■ **PROBLEM DETAILS**: The answer must be a single number: the count of lines in the data below that hold the word "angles".
== MATERIAL PROVIDED
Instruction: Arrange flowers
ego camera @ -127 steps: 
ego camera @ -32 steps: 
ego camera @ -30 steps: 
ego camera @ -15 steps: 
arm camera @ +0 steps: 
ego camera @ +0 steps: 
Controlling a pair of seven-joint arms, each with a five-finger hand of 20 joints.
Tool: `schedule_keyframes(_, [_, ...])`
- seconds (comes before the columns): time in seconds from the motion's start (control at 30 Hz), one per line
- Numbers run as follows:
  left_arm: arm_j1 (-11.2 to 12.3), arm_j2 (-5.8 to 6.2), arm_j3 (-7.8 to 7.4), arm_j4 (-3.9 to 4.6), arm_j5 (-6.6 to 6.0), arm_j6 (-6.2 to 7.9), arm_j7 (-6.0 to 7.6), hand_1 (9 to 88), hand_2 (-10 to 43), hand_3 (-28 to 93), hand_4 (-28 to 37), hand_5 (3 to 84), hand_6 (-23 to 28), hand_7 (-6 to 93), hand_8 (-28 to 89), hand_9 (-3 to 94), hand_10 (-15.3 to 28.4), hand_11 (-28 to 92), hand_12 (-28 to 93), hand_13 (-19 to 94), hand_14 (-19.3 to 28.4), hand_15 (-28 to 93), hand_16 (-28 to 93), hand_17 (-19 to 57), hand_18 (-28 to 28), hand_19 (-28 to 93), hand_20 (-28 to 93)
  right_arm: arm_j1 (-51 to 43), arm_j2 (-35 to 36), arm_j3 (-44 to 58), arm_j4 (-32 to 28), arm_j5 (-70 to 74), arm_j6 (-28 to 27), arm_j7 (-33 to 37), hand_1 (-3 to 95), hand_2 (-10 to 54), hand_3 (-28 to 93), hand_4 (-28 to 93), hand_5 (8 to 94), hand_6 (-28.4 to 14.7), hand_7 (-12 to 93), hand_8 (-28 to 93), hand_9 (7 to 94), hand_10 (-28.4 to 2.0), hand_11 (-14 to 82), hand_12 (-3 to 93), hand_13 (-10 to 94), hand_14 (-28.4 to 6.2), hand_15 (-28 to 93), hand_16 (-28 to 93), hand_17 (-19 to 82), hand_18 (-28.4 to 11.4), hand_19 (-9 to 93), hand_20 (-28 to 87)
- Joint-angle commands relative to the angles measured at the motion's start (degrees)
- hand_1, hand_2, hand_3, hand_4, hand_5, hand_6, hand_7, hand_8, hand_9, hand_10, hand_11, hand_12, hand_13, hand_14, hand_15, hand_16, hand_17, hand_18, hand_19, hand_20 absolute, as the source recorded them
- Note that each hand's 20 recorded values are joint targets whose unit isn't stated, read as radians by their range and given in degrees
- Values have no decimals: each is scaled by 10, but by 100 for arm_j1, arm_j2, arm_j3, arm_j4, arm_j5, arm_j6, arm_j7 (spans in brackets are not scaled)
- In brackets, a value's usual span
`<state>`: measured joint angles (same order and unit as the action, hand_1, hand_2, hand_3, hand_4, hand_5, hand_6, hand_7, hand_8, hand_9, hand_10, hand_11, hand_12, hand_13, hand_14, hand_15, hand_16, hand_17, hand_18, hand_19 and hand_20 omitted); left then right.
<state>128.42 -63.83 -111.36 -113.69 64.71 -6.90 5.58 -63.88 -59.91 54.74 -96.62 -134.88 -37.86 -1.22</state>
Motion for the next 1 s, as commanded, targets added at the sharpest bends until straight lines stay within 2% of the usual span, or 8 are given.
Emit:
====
■ **OUTPUT OF THE EXERCISE**: 2